- [Data section]
════════
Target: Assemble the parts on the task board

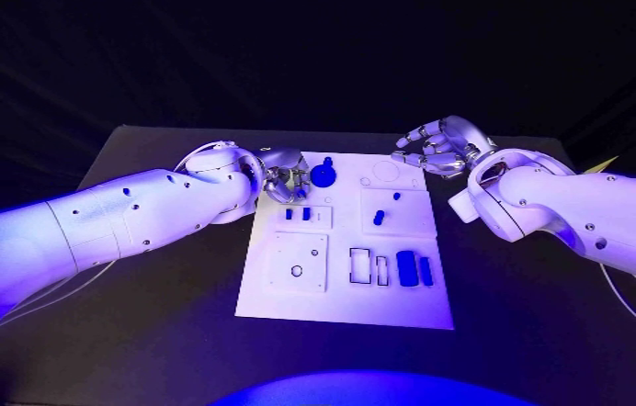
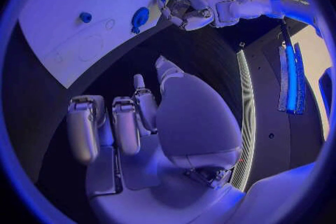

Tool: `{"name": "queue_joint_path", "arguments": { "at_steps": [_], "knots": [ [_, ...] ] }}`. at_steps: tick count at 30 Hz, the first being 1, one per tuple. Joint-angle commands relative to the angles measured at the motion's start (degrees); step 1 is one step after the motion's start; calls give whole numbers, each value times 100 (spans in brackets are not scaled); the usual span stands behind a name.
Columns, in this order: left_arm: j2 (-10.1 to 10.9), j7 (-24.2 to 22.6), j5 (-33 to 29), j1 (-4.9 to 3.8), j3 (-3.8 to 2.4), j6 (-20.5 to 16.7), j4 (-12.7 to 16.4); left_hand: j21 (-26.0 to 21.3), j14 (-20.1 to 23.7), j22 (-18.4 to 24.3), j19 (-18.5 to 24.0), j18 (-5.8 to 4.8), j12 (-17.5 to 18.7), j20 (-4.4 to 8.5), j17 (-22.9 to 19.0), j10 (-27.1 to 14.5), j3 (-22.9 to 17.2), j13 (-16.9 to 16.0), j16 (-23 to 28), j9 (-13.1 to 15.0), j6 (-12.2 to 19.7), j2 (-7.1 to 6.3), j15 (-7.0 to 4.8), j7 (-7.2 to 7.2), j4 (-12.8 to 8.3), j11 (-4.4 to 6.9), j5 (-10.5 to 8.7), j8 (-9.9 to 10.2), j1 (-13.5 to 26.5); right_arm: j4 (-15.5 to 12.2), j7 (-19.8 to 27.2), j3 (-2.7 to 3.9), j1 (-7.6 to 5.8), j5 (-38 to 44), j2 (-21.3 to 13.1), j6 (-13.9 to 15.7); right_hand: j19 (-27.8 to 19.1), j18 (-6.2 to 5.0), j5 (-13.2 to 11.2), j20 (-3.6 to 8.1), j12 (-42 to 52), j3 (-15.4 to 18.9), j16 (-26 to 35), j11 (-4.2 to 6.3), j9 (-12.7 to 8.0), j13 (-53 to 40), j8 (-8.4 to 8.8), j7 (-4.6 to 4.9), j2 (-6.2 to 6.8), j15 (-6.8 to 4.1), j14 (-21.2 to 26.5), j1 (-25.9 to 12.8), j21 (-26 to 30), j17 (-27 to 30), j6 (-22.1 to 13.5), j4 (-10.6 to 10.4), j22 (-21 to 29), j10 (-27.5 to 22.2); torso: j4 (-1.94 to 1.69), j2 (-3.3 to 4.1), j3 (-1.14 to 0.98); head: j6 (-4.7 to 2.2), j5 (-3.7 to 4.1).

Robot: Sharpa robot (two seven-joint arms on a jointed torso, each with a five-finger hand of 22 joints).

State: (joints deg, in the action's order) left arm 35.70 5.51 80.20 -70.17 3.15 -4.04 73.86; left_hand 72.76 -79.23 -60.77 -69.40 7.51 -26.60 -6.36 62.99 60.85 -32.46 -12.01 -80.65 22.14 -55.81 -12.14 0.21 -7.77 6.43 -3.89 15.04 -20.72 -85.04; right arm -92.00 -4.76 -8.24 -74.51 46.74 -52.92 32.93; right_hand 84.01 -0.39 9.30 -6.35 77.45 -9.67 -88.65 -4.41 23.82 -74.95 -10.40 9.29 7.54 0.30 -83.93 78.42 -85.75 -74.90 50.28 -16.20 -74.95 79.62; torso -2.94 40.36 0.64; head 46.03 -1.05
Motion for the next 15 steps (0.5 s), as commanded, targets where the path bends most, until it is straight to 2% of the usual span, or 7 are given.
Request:
{"name": "queue_joint_path", "arguments": {
  "at_steps": [1,12,14,15],
  "knots": [
    [-10,35,59,39,28,156,-11,19,-41,-8,-34,-79,26,4,0,38,5,-12,-21,14,-40,36,-16,5,-37,3,-17,-12,26,-5,75,2,3,35,-3,-20,388,-88,32,56,-16,-41,22,13,7,-367,-35,-14,-12,-36,-526,-67,30,-1185,2,1,-1142,-1,0,-5,1,2,-1],
    [-22,4,-18,39,27,120,-33,-16,-21,48,14,-69,237,-17,-47,-46,-39,14,-12,-35,123,11,24,-46,-92,-55,-15,192,103,9,78,2,3,35,4,-16,388,-88,32,56,-16,-41,22,13,7,-367,-35,-14,-12,-36,-526,-67,30,-1185,2,1,-1142,-1,-2,-3,2,-2,-3],
    [-22,11,-26,39,27,132,-34,-16,-15,45,18,-68,326,-37,-56,-52,-72,16,-16,-87,300,-12,36,-71,-113,-62,-12,358,154,12,84,2,3,35,6,-5,388,-88,32,56,-16,-41,22,13,7,-367,-35,-14,-12,-36,-526,-67,30,-1185,2,1,-1142,-1,-3,-3,2,-2,-1],
    [-21,13,-28,39,27,136,-35,-16,-14,45,18,-68,333,-38,-60,-52,-72,15,-16,-90,310,-17,36,-73,-113,-64,-14,369,163,13,85,2,3,35,7,-4,388,-88,32,56,-16,-41,22,13,7,-367,-35,-14,-12,-36,-526,-67,30,-1185,2,1,-1142,-1,-3,-3,2,-2,-1]
  ]
}}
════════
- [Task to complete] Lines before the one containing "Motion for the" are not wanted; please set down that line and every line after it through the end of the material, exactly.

- [Answer area]
Motion for the next 15 steps (0.5 s), as commanded, targets where the path bends most, until it is straight to 2% of the usual span, or 7 are given.
Request:
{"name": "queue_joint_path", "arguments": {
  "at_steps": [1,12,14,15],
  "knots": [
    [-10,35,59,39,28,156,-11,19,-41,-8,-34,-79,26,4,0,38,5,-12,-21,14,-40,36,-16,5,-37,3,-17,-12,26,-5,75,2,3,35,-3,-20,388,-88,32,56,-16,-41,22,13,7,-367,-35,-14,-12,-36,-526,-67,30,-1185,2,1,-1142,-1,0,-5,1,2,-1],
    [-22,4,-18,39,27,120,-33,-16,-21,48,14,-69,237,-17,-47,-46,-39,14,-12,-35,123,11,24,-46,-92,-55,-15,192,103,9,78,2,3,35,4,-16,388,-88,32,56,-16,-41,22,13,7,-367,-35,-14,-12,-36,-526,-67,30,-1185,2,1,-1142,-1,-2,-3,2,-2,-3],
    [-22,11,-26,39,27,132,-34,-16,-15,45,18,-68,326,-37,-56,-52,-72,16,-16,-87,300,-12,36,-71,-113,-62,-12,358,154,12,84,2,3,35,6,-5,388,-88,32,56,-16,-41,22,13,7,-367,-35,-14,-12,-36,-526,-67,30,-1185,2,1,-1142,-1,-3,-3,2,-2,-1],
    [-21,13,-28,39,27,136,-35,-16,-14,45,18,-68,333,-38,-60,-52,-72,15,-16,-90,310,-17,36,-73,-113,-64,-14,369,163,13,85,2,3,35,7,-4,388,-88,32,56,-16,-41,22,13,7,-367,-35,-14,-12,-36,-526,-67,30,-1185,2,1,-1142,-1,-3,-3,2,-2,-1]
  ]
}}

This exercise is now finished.